* _Information supplied_:
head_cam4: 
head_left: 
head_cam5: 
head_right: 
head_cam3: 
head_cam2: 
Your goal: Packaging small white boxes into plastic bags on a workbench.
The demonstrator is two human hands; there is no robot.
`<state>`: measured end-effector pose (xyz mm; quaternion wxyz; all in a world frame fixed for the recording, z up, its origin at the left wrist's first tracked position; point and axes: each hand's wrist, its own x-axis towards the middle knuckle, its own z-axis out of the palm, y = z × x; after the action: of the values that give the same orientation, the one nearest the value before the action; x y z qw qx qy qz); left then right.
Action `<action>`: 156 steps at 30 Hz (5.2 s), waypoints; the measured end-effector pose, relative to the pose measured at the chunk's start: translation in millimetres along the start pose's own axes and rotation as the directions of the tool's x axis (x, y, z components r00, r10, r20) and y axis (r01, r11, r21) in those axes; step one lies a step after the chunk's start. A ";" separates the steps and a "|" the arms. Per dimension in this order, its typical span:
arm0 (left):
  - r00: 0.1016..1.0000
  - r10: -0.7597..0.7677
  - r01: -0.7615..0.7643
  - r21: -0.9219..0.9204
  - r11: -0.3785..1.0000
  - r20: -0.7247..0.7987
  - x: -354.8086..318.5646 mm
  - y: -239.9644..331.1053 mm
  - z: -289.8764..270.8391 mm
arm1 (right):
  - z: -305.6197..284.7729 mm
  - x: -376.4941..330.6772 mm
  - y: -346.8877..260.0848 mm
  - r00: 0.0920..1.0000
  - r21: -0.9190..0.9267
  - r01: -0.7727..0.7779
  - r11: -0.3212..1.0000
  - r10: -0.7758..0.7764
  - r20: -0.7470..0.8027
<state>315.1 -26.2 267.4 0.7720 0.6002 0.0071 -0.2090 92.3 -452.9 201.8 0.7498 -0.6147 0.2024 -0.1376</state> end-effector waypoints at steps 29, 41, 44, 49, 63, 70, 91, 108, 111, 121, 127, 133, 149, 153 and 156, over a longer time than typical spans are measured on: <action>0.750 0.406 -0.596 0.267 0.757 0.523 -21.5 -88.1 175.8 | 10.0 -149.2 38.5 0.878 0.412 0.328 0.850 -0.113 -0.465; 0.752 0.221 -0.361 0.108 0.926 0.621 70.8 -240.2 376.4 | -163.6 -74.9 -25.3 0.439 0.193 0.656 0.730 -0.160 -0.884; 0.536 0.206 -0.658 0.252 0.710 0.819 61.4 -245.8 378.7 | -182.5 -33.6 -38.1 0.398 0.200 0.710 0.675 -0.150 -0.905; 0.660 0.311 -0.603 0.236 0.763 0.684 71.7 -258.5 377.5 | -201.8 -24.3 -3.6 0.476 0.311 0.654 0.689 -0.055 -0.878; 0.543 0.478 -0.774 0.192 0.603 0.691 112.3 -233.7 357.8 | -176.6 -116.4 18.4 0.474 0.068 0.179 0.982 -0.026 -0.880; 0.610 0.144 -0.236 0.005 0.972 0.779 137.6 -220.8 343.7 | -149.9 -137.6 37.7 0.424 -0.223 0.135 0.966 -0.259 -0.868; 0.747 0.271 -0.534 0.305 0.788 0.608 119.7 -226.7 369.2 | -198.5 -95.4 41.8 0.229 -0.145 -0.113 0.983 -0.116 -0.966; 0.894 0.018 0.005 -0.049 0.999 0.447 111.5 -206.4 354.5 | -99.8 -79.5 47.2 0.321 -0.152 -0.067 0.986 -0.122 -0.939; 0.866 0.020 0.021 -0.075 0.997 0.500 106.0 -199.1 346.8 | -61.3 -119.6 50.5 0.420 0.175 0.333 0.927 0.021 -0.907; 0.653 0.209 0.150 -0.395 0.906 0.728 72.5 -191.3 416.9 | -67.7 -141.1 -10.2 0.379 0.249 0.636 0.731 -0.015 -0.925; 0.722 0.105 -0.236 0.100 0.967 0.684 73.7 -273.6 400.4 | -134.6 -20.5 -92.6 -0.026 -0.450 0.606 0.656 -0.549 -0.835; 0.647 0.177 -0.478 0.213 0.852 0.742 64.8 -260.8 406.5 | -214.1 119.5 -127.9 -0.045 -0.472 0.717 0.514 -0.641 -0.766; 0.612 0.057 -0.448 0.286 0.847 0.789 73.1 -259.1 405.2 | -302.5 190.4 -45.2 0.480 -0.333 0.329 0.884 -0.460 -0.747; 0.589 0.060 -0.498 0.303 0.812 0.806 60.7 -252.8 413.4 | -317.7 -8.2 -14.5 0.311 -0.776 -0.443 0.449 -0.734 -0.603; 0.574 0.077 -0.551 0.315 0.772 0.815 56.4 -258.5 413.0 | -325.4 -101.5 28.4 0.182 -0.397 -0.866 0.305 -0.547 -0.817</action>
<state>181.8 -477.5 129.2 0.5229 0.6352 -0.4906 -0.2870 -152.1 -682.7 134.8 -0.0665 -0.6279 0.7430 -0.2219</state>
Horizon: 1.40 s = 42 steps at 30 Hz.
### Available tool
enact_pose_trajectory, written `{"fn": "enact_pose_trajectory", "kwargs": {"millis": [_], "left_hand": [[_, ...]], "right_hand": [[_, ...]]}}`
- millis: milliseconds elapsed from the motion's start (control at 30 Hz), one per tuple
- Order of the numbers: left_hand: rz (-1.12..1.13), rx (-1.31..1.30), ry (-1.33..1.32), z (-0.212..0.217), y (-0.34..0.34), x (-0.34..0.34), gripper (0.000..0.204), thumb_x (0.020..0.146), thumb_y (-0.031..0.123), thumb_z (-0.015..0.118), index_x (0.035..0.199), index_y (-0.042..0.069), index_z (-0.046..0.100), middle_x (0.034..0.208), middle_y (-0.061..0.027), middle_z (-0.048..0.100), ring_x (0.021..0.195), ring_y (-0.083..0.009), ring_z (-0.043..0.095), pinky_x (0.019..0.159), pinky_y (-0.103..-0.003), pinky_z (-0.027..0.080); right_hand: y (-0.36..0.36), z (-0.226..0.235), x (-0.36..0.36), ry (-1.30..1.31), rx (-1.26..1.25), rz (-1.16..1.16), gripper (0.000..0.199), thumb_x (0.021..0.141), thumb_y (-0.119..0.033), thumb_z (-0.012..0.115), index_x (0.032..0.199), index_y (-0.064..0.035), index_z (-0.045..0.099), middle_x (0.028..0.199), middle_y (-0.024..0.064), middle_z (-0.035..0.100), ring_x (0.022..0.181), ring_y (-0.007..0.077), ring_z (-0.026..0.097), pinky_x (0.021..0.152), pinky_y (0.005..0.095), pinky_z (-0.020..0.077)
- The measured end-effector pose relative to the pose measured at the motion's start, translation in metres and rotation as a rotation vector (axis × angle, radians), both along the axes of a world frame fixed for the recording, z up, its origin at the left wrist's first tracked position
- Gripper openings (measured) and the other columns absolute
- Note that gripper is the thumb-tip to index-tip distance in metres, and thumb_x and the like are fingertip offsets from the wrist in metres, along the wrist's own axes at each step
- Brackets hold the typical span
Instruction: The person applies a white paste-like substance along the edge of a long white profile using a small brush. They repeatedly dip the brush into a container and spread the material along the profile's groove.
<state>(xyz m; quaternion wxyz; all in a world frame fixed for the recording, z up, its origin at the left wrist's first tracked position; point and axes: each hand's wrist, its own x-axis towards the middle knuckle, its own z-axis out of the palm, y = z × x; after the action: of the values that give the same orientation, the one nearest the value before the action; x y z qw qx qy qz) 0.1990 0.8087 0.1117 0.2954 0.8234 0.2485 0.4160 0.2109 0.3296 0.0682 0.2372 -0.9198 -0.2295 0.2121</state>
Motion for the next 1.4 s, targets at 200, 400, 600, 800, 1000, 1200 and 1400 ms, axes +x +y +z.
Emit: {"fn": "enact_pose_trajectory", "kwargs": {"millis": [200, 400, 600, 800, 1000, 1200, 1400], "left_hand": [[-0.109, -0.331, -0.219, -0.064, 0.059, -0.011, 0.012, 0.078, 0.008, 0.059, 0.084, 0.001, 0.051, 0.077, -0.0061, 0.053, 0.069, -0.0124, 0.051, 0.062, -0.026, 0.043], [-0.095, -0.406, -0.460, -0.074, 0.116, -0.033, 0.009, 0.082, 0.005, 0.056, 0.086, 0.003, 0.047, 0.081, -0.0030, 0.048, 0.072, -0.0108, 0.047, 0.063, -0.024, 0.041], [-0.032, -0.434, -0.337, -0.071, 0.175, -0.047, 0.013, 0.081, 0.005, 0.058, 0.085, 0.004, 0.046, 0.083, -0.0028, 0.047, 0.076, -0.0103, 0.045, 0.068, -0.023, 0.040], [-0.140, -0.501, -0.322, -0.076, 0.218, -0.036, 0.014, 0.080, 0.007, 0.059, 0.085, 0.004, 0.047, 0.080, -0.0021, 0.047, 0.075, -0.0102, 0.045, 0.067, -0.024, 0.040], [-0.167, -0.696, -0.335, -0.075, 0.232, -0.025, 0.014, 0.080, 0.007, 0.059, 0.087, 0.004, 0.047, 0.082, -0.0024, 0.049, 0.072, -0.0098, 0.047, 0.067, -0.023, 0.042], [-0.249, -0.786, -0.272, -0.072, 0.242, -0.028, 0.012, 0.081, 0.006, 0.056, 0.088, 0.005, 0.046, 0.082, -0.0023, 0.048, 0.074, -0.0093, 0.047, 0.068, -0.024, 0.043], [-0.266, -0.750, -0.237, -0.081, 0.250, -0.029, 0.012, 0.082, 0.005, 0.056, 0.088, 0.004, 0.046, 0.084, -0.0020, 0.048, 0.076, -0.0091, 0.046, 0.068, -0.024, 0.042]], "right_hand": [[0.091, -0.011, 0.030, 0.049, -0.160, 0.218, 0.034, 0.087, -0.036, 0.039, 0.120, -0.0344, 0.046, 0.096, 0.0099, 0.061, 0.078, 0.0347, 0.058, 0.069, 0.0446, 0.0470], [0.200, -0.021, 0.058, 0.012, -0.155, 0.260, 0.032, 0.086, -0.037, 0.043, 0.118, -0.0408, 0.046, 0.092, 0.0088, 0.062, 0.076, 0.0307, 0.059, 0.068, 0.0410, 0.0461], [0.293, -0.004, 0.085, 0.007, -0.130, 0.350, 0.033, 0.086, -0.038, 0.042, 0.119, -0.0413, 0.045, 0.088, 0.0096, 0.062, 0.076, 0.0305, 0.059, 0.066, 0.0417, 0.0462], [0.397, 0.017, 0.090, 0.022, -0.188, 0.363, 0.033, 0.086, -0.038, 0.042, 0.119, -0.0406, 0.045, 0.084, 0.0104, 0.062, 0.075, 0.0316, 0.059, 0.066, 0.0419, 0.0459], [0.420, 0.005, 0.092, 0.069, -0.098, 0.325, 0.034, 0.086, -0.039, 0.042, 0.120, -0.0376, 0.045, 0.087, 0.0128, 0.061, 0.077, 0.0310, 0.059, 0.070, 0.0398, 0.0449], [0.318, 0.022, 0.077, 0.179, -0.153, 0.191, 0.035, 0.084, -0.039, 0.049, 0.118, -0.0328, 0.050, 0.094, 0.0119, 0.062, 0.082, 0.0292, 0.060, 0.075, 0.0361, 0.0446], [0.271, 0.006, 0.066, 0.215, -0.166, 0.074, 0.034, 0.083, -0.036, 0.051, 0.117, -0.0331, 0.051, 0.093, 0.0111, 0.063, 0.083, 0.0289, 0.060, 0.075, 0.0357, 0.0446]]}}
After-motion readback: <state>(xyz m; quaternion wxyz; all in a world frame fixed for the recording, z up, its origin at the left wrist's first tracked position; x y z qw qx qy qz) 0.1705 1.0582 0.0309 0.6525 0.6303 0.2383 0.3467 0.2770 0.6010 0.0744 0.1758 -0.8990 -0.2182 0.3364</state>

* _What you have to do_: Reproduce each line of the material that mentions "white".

* _Solution_:
Your goal: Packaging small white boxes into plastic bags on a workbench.
Instruction: The person applies a white paste-like substance along the edge of a long white profile using a small brush. They repeatedly dip the brush into a container and spread the material along the profile's groove.

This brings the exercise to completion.